表と裏のマッチング

少し前、橘玲さんの「リベラル化する世界の分断(「生物地理学会市民シンポジウム」講演要旨)」の中で、ゲノム編集によって不妊の問題は10年ほどの単位で解決するかもしれないと書かれてました。ゲノムとは、すべての生物が持っているすべての遺伝子セットで、そのゲノムの一部を切り貼りして編集してしまうことをゲノム編集と言います。不妊治療では、受精卵にゲノム編集を行うことで、病気をはじめ、不妊につながるリスクを軽減することができるようになるようです。

私が子供が欲しかった20年くらい前は、顕微授精ができる病院は全国でも数えるほどしかありませんでした。また、顕微授精して卵子が子宮に着床しても、流産してしまう方も多かったので、流産の原因が明確であれば、ゲノム編集をすれば出産の可能性も上がるのだろうと思います。

アメリカのテレビドラマでGrey’s Anatomyという医療系テレビドラマがあります。現在シーズン15が放映されていて、1ヶ月ほど前にエピソード17「And Dream of Sheep」を観ました。登場するのは、人工子宮で育てられる羊ちゃん。人工子宮は透明で大きなプラスチックのバッグで、その中に羊ちゃんが漂っています。

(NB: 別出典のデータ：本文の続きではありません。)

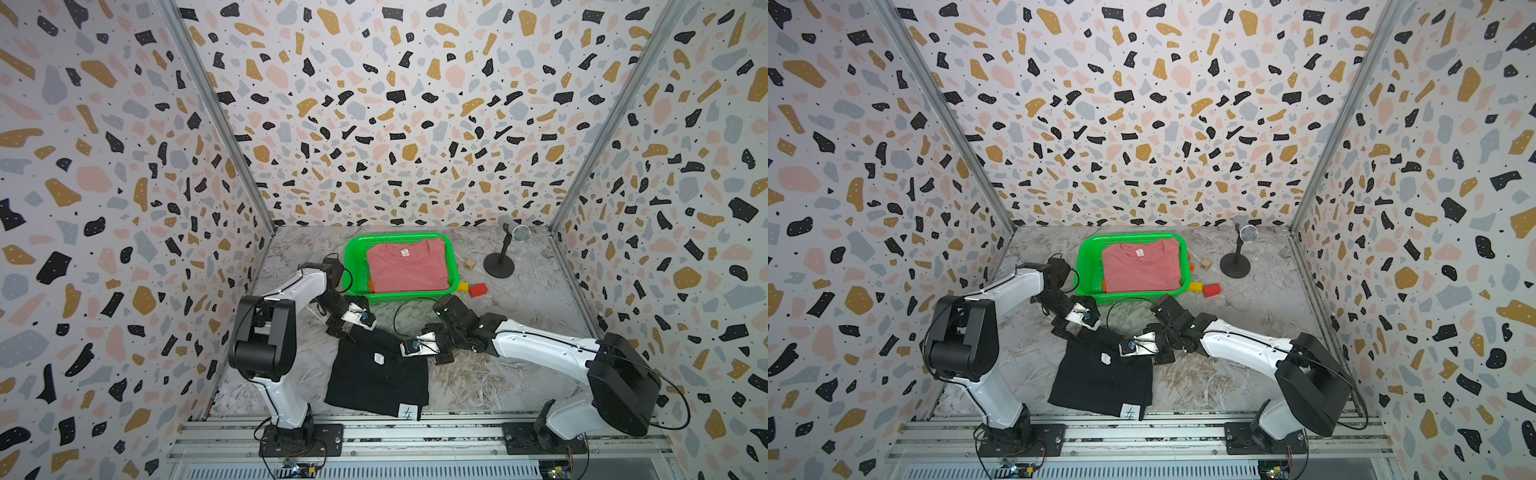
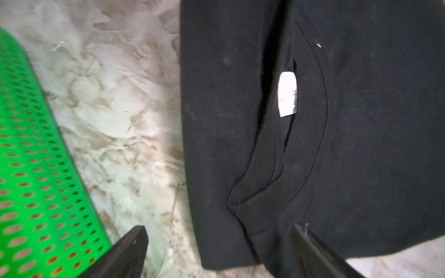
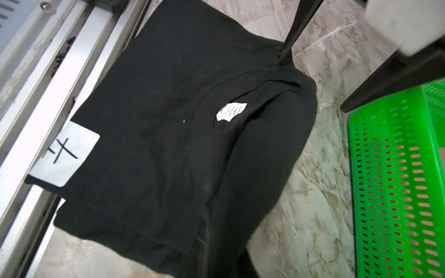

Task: Put the folded t-shirts into the basket
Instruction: Pick up the T-shirt from the center of the board.

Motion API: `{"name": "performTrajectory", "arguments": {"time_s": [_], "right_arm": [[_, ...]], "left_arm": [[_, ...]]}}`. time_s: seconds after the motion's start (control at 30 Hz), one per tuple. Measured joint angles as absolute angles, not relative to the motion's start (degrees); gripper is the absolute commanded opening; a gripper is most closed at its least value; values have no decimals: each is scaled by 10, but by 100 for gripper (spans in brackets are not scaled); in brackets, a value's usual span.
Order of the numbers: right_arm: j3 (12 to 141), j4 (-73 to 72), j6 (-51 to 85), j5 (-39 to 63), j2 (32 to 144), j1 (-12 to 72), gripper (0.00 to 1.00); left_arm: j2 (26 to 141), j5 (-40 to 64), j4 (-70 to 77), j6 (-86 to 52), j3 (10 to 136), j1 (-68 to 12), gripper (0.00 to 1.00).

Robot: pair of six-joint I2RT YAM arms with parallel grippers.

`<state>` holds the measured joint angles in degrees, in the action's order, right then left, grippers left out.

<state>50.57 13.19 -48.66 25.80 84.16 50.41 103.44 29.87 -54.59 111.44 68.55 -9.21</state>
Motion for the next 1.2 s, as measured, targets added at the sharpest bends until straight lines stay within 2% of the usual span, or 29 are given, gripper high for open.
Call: {"name": "performTrajectory", "arguments": {"time_s": [0.1,0.37,0.47,0.67,0.73,0.8,0.83,1.03,1.2], "right_arm": [[506,135,-490,258,832,506,0],[506,135,-493,254,817,511,0],[506,137,-494,251,817,511,0],[506,139,-491,246,817,511,0],[506,139,-484,245,817,511,0],[506,138,-474,243,817,512,0],[506,137,-468,241,817,511,0],[506,133,-416,230,816,511,0],[515,136,-352,233,805,494,0]], "left_arm": [[1052,274,-547,1129,684,-100,87],[1052,245,-563,1147,680,-103,49],[1052,244,-570,1146,680,-103,38],[1051,242,-583,1141,680,-103,24],[1047,240,-589,1138,680,-103,16],[1040,237,-596,1133,680,-103,3],[1037,236,-600,1131,680,-103,0],[1019,224,-639,1129,696,-103,0],[1018,218,-697,1105,763,-103,0]]}}
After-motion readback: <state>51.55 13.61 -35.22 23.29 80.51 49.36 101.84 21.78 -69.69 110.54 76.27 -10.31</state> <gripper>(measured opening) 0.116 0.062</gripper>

現実の世界では、2017年に人工子宮で羊が4週間育つことに成功しているようなので(【解説】人工子宮をヒツジで開発、ヒトに使える?)今までは生存することが困難だった未熟児が、今後、この技術を利用して自力で生きれるまで維持できるようになるかもしれません。

このように、妊娠、出産にまつわる技術はどんどん進んでいるのですが、残念なことに、人工妊娠中絶は年間18万件もあるというのをご存知でしょうか。(中野信子著「不倫」より)出産件数が年間100万件ですから、約2割ということになります。

妊娠・出産を心から願う人と、妊娠したけれど事情があって育てられない人とのマッチングは今後の大きな課題になりそうです。